Лузгинские разговоры подействовали: Диомидов заколебался и начал, по обыкновению, «тянуть резину». Денису говорили, что не могут его взять, потому что он не прописан, а для прописки нужна была справка с места работы, но наконец его прописали с помощью Витьки Критского, у которого был знакомый в гормилиции. Диомидов вел себя странно: ничего не обещал, но и не отказывал окончательно. Вообще Диомидов — туманный тип. Иногда он представляется мне совершенно закаменевшим чиновником, а иногда в нем проблескивает что-то живое, какие-то искры юмора, и тогда я думаю, что он совсем не тот человек, за кого себя выдает.

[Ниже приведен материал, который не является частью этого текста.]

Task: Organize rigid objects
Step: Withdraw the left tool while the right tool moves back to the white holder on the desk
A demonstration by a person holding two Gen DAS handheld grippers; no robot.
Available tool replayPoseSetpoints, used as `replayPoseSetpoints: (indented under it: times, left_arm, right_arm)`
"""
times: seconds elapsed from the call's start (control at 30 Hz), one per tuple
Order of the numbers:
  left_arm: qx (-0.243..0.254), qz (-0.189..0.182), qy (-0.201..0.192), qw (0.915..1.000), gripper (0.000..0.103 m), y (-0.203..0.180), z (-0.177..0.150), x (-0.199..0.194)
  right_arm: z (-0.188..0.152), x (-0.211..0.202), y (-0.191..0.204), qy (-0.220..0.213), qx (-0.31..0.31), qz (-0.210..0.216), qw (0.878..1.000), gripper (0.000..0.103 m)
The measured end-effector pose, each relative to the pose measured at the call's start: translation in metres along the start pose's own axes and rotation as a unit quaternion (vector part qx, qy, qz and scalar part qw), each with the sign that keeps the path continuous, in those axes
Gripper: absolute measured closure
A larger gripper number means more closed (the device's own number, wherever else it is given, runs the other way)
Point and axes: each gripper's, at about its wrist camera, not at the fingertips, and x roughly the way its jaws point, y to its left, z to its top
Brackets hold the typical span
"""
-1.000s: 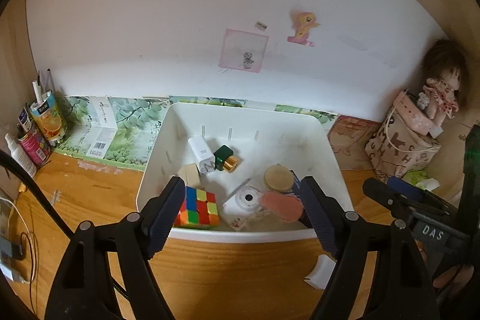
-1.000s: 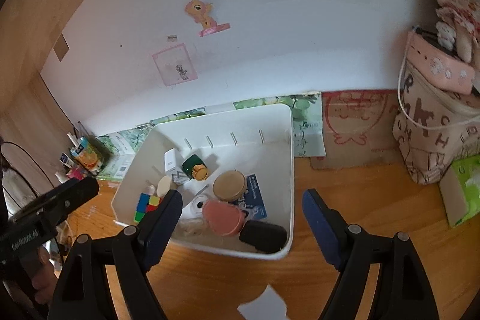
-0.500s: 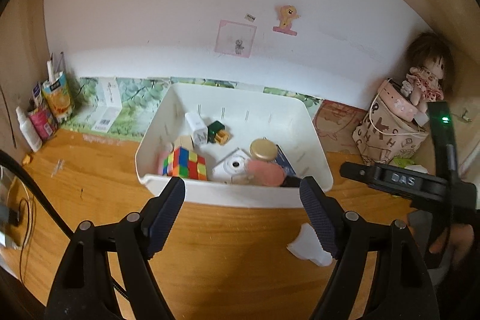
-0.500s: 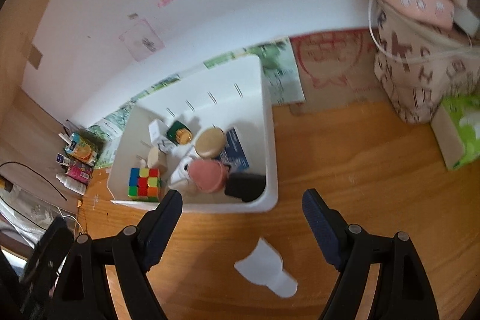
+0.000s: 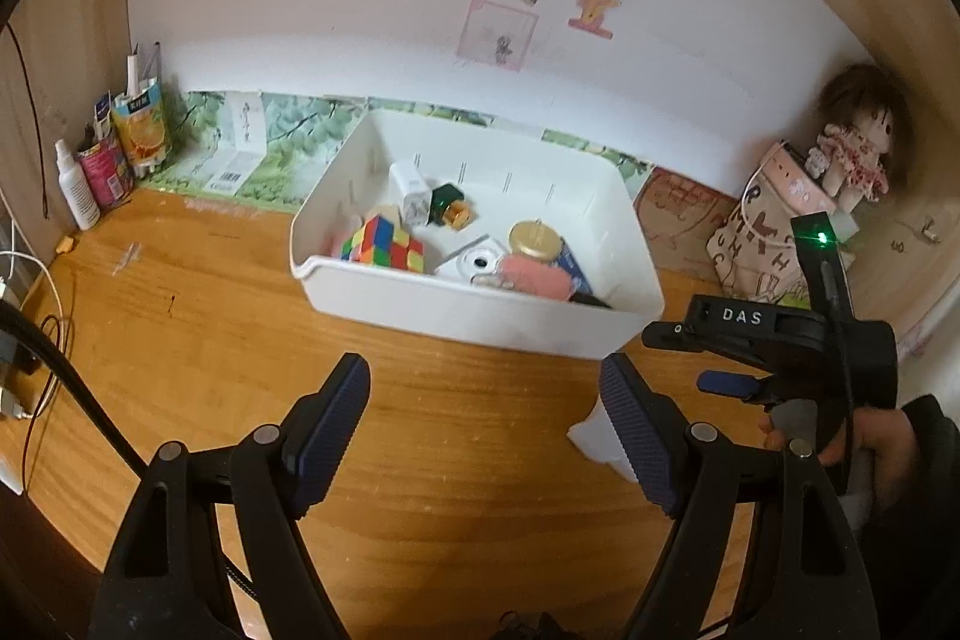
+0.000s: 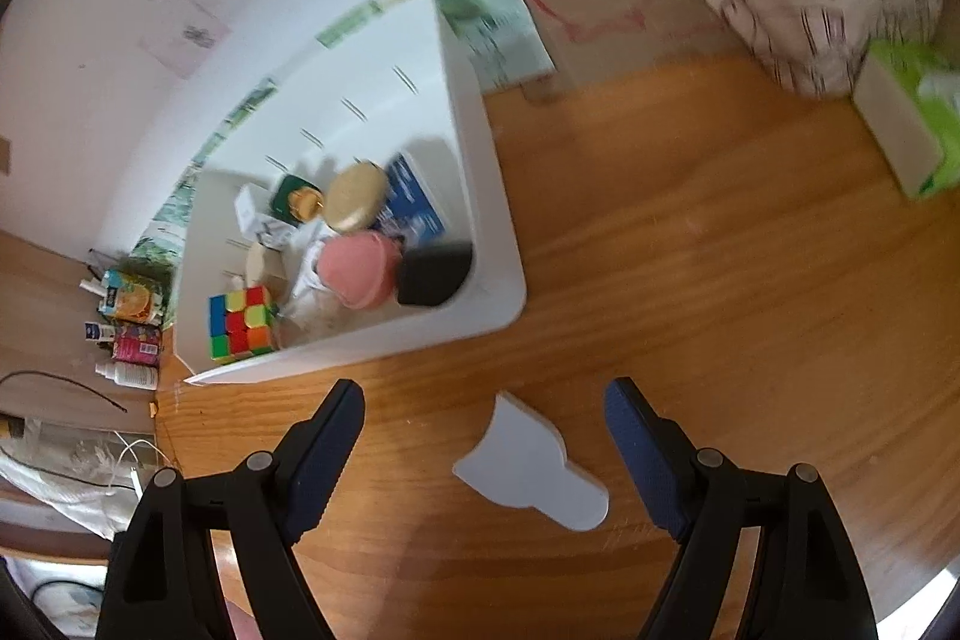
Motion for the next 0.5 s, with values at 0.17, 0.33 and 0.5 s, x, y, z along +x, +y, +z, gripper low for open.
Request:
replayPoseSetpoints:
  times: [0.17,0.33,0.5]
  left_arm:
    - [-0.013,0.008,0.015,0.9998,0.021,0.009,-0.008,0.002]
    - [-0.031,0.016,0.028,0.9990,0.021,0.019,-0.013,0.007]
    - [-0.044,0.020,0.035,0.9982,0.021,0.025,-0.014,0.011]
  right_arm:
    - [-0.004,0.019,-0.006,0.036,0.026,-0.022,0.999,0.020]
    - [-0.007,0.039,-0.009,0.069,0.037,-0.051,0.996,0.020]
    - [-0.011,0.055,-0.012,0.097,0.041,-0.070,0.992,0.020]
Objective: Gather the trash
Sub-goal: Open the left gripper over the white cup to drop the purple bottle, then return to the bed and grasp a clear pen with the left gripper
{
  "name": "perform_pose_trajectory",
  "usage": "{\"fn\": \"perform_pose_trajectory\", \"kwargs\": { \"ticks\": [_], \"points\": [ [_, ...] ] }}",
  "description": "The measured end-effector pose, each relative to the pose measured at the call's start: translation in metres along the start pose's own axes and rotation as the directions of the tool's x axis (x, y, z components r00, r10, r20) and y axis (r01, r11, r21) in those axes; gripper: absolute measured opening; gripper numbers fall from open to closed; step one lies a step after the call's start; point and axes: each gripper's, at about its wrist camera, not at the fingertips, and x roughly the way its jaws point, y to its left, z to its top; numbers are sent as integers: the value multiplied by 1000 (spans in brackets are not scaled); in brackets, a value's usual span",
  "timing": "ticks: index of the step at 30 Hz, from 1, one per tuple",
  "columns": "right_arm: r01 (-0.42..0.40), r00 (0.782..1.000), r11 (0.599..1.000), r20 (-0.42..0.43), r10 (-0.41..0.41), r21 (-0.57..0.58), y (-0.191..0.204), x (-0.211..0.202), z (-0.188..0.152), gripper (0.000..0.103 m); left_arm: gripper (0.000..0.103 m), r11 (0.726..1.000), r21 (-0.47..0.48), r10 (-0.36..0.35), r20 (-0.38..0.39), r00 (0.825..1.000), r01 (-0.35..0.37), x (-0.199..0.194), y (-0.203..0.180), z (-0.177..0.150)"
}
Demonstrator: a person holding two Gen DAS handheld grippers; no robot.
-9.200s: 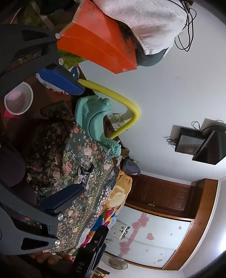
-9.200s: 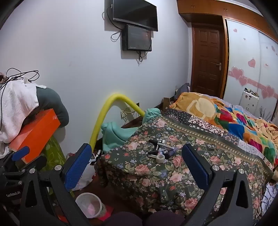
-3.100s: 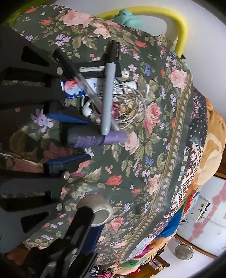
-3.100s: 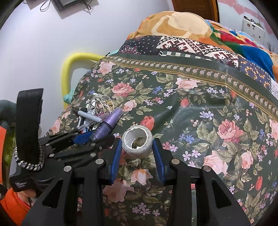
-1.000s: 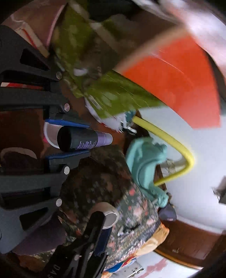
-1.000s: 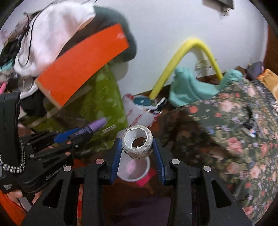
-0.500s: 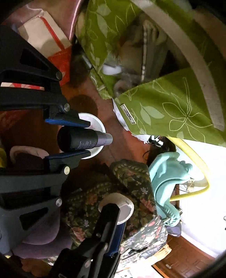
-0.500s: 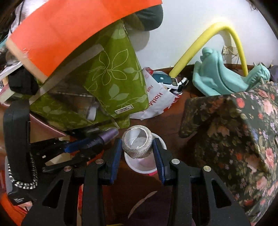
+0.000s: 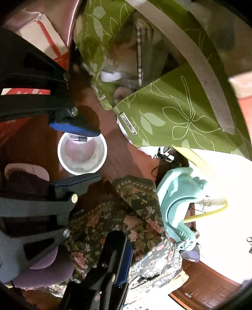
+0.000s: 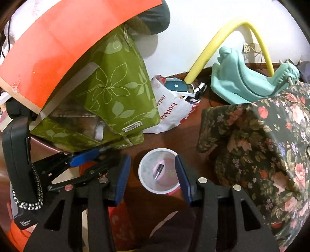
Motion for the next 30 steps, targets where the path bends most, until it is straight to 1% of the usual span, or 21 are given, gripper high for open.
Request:
{"fn": "perform_pose_trajectory", "kwargs": {
  "ticks": [7,14,20,23,26,30],
  "points": [
    [17,999,1000,49,-18,9,-9,-28,-8,44,38,1000,29,6,29,1000,-7,-20,-18,-2],
    [41,990,998,136,-47,45,-28,-71,-17,44,38,997,82,-11,81,997,4,-45,-51,5],
    [83,970,990,218,-106,112,-59,-113,-29,44,38,989,146,-52,126,991,33,-63,-94,16],
    [104,959,983,247,-140,153,-78,-133,-35,44,38,981,182,-87,139,986,60,-69,-120,22],
    [127,947,973,268,-178,195,-97,-149,-42,44,38,972,215,-122,139,983,91,-70,-145,29],
    [163,926,949,290,-241,269,-132,-174,-53,44,39,955,272,-161,132,978,120,-66,-182,40]
  ]
}}
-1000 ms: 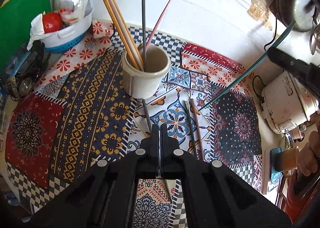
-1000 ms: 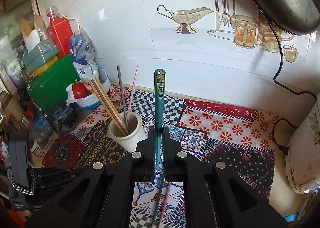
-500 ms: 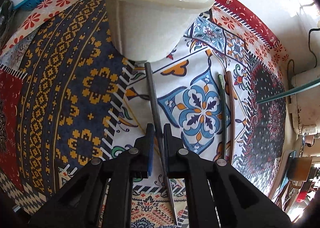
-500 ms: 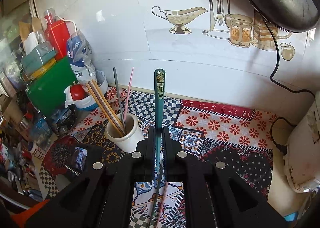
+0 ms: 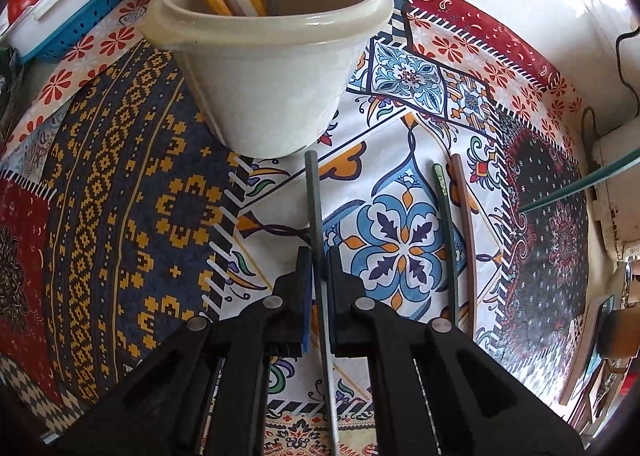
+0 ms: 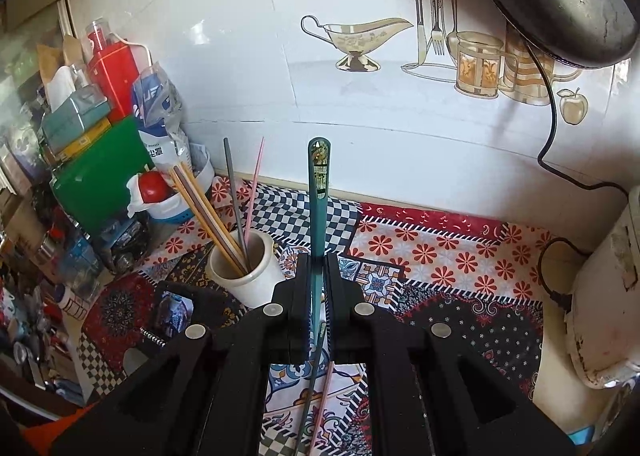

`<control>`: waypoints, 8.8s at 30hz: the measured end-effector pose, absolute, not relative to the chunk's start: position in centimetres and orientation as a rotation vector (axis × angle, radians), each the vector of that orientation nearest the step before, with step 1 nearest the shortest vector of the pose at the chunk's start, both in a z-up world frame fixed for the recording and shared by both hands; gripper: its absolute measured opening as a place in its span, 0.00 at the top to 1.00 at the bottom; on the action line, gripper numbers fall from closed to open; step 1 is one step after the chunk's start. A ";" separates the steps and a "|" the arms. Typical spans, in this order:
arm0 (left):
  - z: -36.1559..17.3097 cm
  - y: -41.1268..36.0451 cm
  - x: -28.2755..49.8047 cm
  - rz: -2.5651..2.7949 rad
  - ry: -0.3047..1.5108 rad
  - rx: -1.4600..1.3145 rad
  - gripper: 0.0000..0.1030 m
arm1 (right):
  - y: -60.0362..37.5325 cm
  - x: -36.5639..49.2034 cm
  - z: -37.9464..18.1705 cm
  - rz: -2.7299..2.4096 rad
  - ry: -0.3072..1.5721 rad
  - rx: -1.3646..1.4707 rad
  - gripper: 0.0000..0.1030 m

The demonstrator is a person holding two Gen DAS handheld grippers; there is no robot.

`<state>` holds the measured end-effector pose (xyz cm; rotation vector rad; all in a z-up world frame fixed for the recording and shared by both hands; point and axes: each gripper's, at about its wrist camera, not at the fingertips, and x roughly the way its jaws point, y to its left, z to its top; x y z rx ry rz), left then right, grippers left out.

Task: Organize utensils
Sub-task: 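Lower the dark grey stick into the white cup while the right tool inserts the teal stick, then open both grippers and move both tools back over the remaining sticks, then grasp the green stick with the left gripper while the right gripper grasps the pink stick, then lift the green stick with the left tool while the right tool carries the pink stick toward the cup, then lower the green stick into the white cup while the right tool inserts the pink stick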

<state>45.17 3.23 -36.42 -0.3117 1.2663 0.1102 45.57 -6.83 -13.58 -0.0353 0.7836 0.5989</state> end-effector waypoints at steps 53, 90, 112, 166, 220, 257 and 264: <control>-16.3 12.3 46.5 0.303 0.709 -0.302 0.96 | 5.7 51.8 -14.6 0.805 0.792 -0.197 0.95; -17.3 7.7 42.3 0.129 0.855 -0.228 0.49 | -1.8 49.9 -15.7 0.673 0.841 -0.219 0.59; -34.1 -2.5 43.9 -0.136 1.310 -0.225 0.55 | -10.4 46.1 -28.3 0.485 1.202 -0.196 0.59; -36.2 -0.5 44.2 -0.105 1.367 -0.221 0.94 | -11.6 48.4 -32.2 0.544 1.312 -0.176 0.93; -22.8 0.9 42.3 0.014 0.974 -0.138 0.96 | -10.0 48.6 -17.3 0.628 0.934 -0.081 1.00; -14.8 9.0 38.1 0.271 0.682 -0.279 0.96 | -3.8 55.3 -31.2 0.529 1.239 -0.237 0.94; -13.7 10.0 38.8 0.280 0.641 -0.295 0.96 | -5.1 53.8 -24.4 0.608 1.087 -0.127 0.94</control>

Для Дениса и для всех нас, кто хотел ему помочь, наступили дни безнадежности. Казалось, у него не было другого выхода, кроме одного: завербоваться в экспедицию простым рабочим или коллектором и уехать на полгода в пески. Эту возможность мы могли ему предоставить через наших приятелей-геологов. Но Денис не хотел уезжать в пески. Ему нужны были постоянная работа и постоянный дом. Он набродяжничался вволю, до конца жизни. А потом вдруг, неизвестно почему, дела у Дениса поправились: его вызвал Диомидов и предложил место на полставки. На другую половину ставки приняли того парня, за которого хлопотал Лузгин. Лузгин перестал со мной здороваться.
Денис работал неплохо, у него был великолепный «ролльфлекс» с набором объективов — единственная ценная вещь, которую он привез с Запада, — и некоторый опыт газетного репортажа. За годы скитаний он перепробовал много профессий, одно время был репортером в какой-то спортивной французской газете; особенно здорово он снимал велосипед и футбол. В нашей газете, конечно, эти таланты не находили настоящего применения, но и в других жанрах Денис работал вполне профессионально, намного сильнее своего соперника Мирзоева и всех внештатных добровольцев, мальчиков, студентов, учителей физкультуры и почтовых служащих, мечтавших переменить профессию, которые приносили в редакцию большие желтые пакеты, набитые посредственными фотографиями на самой лучшей бумаге, и готовы были приплатить, лишь бы увидеть свое клише в полосе. Денис обладал одним талантом, который отсутствовал у большинства добровольцев, — талантом вкуса. Поэтому его работы значительно более приближались к настоящему искусству, чем работы всех его конкурентов и даже чем многие тассовские снимки, поступавшие из столицы.
Но у Дениса был недостаток, хорошо мне известный: он был разболтан, как старый штатив с ненадежными винтами.
Каждый день я боялся, что он сцепится с Лузгиным или с кем-нибудь еще, кто мог позволить себе намек или насмешку по его адресу: ведь в редакции непрерывно острят и подтрунивают друг над другом. Каждый день я боялся, что он придет на работу пьяный, и он действительно приходил раза три навеселе, но это было почти незаметно. Пока все шло благополучно. В редакции к Денису относились настороженно, с несколько боязливым интересом: все знали его прошлое и его настоящее, и это было занимательно, но все почему-то считали долгом сдерживать свое любопытство. Саша относился к Денису сдержанней всех.